(Beginning of Data to process)
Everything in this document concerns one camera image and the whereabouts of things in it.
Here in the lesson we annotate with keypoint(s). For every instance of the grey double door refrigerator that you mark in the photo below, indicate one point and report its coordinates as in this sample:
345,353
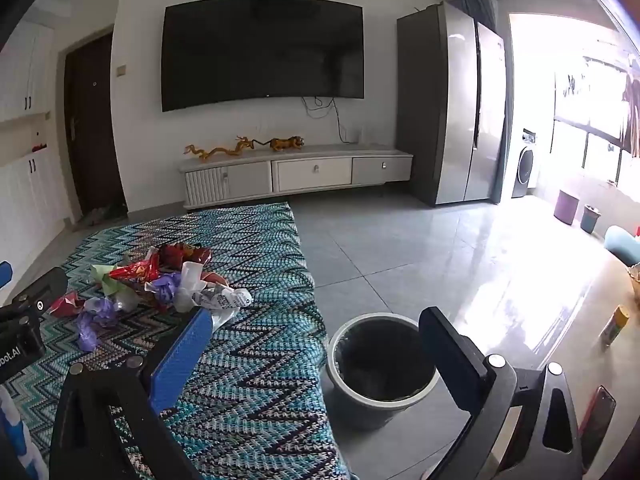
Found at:
450,110

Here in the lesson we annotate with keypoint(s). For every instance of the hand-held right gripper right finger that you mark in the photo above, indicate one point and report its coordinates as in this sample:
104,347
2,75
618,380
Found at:
450,360

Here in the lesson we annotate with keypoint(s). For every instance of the dark brown door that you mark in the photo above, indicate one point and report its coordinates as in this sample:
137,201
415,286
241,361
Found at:
92,125

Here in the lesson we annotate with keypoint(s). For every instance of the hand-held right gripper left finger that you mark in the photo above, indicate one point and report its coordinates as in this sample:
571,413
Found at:
182,355

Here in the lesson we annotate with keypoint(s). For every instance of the black wall television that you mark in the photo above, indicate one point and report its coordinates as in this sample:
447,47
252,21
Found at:
262,52

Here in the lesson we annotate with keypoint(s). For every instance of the blue bucket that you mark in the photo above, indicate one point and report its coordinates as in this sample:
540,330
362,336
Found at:
590,220

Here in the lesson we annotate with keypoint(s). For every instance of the pile of colourful packaging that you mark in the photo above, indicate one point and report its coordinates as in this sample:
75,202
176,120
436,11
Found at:
135,272

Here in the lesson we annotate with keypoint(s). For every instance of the golden tiger figurine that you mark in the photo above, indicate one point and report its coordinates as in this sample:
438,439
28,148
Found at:
286,144

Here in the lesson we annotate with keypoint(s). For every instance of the dark phone with red edge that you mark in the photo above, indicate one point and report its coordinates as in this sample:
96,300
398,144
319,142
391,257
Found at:
599,425

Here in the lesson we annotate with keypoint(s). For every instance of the teal chair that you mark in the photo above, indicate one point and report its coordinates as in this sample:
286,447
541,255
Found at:
622,245

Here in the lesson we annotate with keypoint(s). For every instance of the teal zigzag knitted blanket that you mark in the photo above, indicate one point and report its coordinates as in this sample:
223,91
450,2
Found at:
260,310

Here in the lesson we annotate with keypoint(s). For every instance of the brown white snack wrapper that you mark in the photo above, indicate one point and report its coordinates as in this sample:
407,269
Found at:
222,297

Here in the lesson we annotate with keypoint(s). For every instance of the white round waste bin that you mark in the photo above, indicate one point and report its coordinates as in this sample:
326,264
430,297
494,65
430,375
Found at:
382,360

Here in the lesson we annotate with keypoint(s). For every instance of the wall light switch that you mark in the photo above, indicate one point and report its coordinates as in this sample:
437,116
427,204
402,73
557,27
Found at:
120,70

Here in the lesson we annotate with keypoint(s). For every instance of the white low television cabinet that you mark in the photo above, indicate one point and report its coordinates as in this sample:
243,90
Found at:
312,172

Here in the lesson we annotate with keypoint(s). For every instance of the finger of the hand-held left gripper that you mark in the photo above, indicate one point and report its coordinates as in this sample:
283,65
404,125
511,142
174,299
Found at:
4,274
45,287

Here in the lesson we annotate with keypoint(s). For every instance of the grey washing machine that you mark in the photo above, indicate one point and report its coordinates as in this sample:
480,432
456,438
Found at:
525,165

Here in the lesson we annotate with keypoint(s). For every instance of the golden dragon figurine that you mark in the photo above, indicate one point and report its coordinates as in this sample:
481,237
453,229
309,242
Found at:
220,150

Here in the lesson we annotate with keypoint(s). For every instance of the hanging dark clothes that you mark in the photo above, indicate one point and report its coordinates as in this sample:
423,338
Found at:
632,110

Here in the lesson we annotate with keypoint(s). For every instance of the white wall cupboard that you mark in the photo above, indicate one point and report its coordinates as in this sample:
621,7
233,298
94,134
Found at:
25,75

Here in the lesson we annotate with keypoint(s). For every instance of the blue white patterned cloth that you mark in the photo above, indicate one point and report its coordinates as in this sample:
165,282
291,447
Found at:
15,440

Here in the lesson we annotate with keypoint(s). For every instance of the white floor cupboard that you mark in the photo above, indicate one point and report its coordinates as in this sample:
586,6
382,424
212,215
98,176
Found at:
30,200
(End of Data to process)
What to produce =>
Go through the records above. Copy each line in which the string "wall" appears.

Response for this exercise =>
Here in the lesson we annotate with keypoint(s). For every instance of the black wall television that you mark in the photo above, indicate one point and report its coordinates as in this sample:
Here in the lesson we annotate with keypoint(s). For every instance of the wall light switch that you mark in the photo above, indicate one point and report its coordinates as in this sample:
Here in the lesson we annotate with keypoint(s). For every instance of the white wall cupboard that you mark in the photo above, indicate one point and report its coordinates as in this sample:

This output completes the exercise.